Univention Bugzilla – Bug 56578
Monitoring for ID Connector is missing
Last modified: 2023-12-13 11:55:06 CET
We had a major outage in a big school environment where the ID Connector didn't work for a few weeks. This resulted in a queue with more than 1.000.000 operations after the ID Connector was restarted. There should be a default monitoring which warns if the backlog for the ID Connector is getting too high. We have similar monitoring checks for the LDAP or Samba replication.
For that purpose, the ID Connector has a REST API with an endpoint at: https://FQDN/ucsschool-id-connector/api/v1/queues It will return a list of queues with attributes: name: name of queue, either "in-queue" or "out-queue(<school_authority>)" head: listener json file currently being worked on length: number of items in the queue (files in directory) school_authority: identifier the customer used in the configuration The endpoint ".../queues/{name}" can be used to retrieve the data for a single queue. IMHO the monitoring should observe _all_ queues, and for that calculate the sum of all "length" attributes. * A growing in-queue is an indicator, that the Docker container / ID-C queue-process is not running / unstable / to slow. * A growing out-queue is an indicator, that the ID-C queue-process cannot reach one of its targets. In both cases, the system operator should be notified. ------ The thing is, that when the Docker container / ID-C queue-process is not running, then the REST API will not work either. But that can be seen as a clear indicator of a problem and used for an alert as well. ------ There is an alternative way to look at this problem: just looking at the filesystem. For _every_ Docker app, the appcenter listener drops small JSON files in /var/lib/univention-appcenter/listener/<app-id>/ Those are read by the appcenter listener converter and then bigger JSON files are dropped in /var/lib/univention-appcenter/apps/<app-id>/data/listener/ That last directory is what the in-queue reads, and the number of files in there is the "length" in the REST API. So a *generic solution to monitor _all_ Docker apps* would be to watch /var/lib/univention-appcenter/listener/<app-id>/ and /var/lib/univention-appcenter/apps/<app-id>/data/listener/. And a specialized solution for the ID-C app would additionally fetch the length of all out-queues, so detect connection problems to downstream systems. @Dirk: What do you think about the generic monitoring for all Docker apps? ------ @Stefan: What is the current monitoring solution in UCS 5.0? It doesn't have Nagios anymore. How is an operator now informed about problems with the LDAP or Samba replication?

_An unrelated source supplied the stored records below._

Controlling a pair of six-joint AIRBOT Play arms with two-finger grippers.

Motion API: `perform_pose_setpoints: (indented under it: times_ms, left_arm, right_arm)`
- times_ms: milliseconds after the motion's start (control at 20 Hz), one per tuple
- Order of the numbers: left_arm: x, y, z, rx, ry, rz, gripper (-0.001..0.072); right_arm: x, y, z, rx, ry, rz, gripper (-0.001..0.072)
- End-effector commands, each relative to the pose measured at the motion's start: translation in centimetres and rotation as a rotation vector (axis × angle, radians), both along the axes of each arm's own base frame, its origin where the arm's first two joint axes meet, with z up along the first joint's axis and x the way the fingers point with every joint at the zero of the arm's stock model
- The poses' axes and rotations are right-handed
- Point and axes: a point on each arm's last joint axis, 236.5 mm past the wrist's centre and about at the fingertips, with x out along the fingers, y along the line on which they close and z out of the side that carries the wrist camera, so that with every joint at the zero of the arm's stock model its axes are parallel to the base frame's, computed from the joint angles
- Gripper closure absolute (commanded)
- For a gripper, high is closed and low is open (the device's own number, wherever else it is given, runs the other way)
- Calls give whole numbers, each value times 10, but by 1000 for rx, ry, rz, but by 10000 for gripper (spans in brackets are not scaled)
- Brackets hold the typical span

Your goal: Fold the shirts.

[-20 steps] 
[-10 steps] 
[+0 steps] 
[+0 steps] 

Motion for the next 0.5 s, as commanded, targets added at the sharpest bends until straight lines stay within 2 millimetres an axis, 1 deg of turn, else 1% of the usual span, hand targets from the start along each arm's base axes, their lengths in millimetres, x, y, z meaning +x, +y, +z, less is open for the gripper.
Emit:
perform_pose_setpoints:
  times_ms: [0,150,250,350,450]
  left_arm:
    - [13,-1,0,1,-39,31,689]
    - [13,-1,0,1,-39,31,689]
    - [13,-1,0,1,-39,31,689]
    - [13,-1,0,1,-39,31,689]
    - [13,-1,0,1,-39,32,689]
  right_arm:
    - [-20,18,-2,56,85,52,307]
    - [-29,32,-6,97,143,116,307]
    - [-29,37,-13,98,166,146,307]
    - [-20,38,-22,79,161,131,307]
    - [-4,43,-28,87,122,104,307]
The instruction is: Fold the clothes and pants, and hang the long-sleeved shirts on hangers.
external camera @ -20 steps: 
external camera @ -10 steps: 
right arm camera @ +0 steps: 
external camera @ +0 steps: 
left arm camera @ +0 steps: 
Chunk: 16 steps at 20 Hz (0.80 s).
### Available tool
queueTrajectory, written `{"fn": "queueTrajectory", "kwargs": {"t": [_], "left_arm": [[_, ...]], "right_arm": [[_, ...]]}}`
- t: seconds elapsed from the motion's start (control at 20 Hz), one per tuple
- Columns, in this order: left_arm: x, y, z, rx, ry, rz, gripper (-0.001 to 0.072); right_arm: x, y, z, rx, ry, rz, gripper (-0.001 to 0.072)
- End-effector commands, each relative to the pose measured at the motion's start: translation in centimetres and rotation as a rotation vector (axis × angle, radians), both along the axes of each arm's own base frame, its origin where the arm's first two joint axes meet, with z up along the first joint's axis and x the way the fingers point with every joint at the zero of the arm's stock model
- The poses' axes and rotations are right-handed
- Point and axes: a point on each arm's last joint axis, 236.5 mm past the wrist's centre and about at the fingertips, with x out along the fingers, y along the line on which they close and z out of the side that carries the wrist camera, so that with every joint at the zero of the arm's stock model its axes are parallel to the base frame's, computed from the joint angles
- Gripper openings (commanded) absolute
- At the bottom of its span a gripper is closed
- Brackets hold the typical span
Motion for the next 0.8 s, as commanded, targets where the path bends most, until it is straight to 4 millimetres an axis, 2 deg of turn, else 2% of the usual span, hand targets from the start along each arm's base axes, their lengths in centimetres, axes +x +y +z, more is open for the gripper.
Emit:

@Daniel: Prometheus Alertmanager https://docs.software-univention.de/manual/5.0/en/monitoring/monitoring.html#monitoring
If there are plans to implement a solution for this issue, I would like to discuss it. IMHO, there is a chance for a big win for all of UCS if the generic solution is implemented, in addition to the specific one. Actually, I don't see how the problem can be solved without implementing both! The generic solution should be maintained by team Bitflip. It can be implemented by them or the school team. The generic solution should consist of a small HTTP service in a Docker container that read-only bind-mounts /var/lib/univention-appcenter/ and observes its directories. It generates a Prometheus metrics endpoint. An example in production exists in the SDDB: https://git.knut.univention.de/univention/ucsschool-components/id-broker-self-disclosure-db-builder/-/blob/main/id-broker-self-disclosure-db-builder/sddb_builder/rest/v1/sddb_metrics.py Those metrics can be consumed by Prometheus. --- The specific _additional_ solution for the ID Connector would be to simply add a Prometheus metrics endpoint to the existing HTTP API. It already contains the code to produce the required statistics. It just needs a Prometheus-compatible interface.